Capricor Therapeutics (NASDAQ: CAPR) announced additional data from its Phase 3 HOPE-3 clinical trial of Deramiocel for Duchenne muscular dystrophy at the 2026 Muscular Dystrophy Association Clinical & Scientific Conference in Orlando, Florida.

The trial results showed reduced progression of myocardial fibrosis measured by late gadolinium enhancement on cardiac MRI (p=0.022). In patients with baseline cardiomyopathy, Deramiocel demonstrated a 3.3 percentage-point improvement in left ventricular ejection fraction versus placebo (p=0.017).

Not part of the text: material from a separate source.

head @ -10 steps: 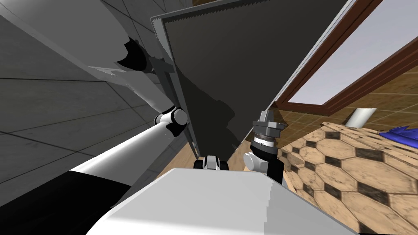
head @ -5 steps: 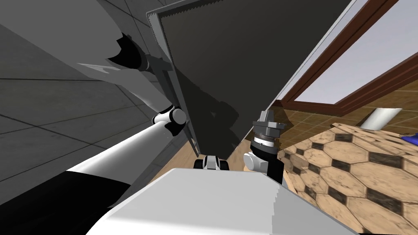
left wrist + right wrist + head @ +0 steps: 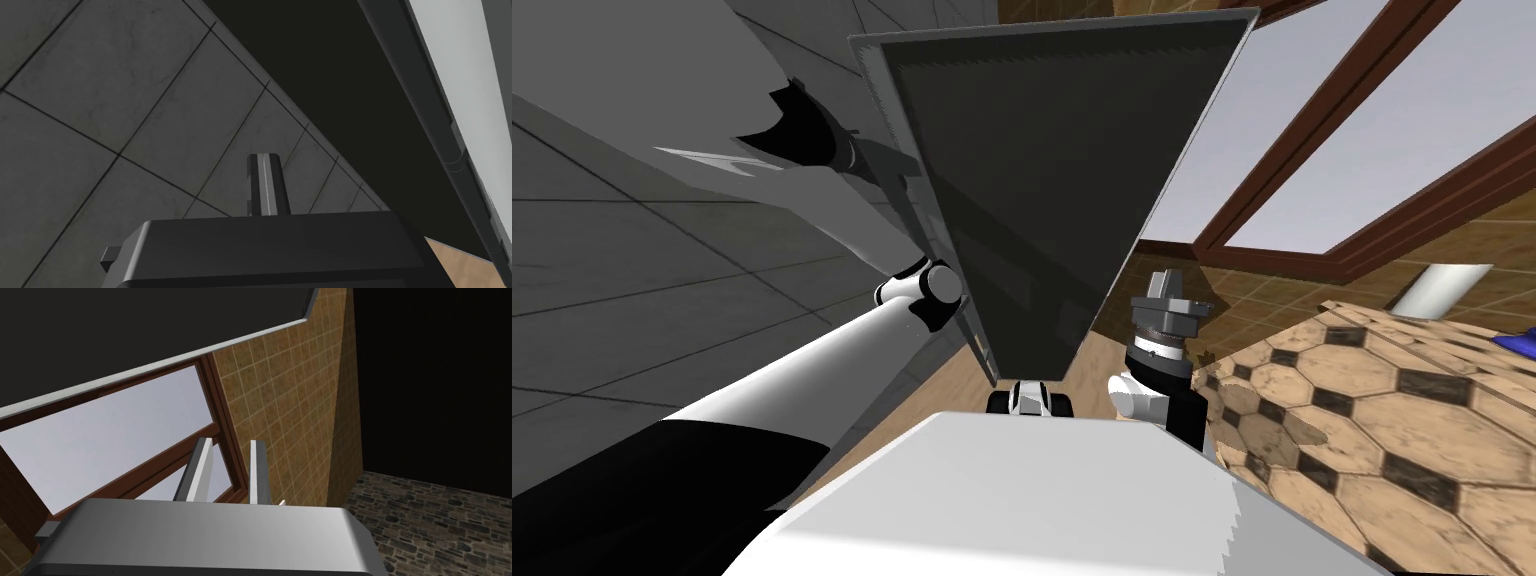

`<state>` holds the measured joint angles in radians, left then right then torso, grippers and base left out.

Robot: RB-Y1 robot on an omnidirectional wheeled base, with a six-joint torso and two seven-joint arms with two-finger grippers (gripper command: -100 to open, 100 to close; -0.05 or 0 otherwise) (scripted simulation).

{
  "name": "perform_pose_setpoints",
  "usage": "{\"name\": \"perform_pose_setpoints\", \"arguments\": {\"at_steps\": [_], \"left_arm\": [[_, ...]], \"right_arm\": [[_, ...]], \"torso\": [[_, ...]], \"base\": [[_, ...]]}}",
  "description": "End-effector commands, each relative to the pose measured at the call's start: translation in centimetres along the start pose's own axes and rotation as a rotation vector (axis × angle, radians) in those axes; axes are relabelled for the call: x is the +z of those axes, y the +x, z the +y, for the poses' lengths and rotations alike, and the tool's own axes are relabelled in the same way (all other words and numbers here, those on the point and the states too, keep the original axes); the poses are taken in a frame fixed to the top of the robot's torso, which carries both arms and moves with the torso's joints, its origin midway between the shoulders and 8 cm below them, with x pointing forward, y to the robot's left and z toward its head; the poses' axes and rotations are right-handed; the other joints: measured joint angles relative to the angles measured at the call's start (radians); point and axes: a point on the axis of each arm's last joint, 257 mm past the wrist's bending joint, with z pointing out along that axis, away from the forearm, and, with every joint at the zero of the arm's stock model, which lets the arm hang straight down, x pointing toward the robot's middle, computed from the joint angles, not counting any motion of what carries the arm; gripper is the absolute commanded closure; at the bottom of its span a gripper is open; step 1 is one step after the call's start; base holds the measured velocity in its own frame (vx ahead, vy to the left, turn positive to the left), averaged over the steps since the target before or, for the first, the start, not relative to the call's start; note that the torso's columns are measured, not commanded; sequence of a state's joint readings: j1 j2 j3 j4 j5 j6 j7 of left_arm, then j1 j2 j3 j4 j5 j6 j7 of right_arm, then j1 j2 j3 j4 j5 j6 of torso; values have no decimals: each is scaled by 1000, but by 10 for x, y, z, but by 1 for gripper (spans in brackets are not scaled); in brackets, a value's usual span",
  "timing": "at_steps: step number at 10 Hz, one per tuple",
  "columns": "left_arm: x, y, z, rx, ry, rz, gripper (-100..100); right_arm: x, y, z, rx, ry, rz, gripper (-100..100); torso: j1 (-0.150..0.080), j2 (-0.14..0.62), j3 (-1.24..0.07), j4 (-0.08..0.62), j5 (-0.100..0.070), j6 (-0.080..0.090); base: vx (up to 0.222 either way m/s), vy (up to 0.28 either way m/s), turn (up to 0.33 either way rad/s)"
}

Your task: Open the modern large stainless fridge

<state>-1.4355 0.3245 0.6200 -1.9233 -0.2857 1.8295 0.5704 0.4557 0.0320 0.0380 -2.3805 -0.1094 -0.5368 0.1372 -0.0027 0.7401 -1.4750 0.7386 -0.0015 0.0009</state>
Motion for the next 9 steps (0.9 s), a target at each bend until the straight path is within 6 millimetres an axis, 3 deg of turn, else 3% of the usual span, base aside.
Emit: {"name": "perform_pose_setpoints", "arguments": {"at_steps": [1,9], "left_arm": [[3,-16,-10,-15,33,-41,-100],[8,-83,-44,-67,156,-218,-100]], "right_arm": [[0,0,0,0,0,0,0],[0,0,0,0,0,0,0]], "torso": [[5,-7,-4,-2,2,0],[-16,-34,-17,-25,0,14]], "base": [[-34,-151,106],[-31,-204,117]]}}
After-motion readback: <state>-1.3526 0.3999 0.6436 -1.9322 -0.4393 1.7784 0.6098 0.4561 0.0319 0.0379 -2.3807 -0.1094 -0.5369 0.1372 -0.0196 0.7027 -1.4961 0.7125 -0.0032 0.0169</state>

A Global Statistical Test composite endpoint, which included Performance of Upper Limb, left ventricular ejection fraction, and Patient Global Impression of Severity, showed statistically significant overall treatment benefit favoring Deramiocel (p=0.017).

The Duchenne Video Assessment measuring hand-to-mouth activity showed approximately 83% slowing of disease progression compared with placebo (p=0.018). These findings aligned with results from the mid-level Performance of Upper Limb v2.0 assessment (p=0.008).

Deramiocel consists of allogeneic cardiosphere-derived cells and has received Orphan Drug Designation from both the U.S. FDA and the European Medicines Agency. The company's Biologics License Application is currently under FDA review with a PDUFA target action date of August 22, 2026.

The information is based on a company press release statement. Capricor has submitted the full HOPE-3 study results for publication in a peer-reviewed scientific journal.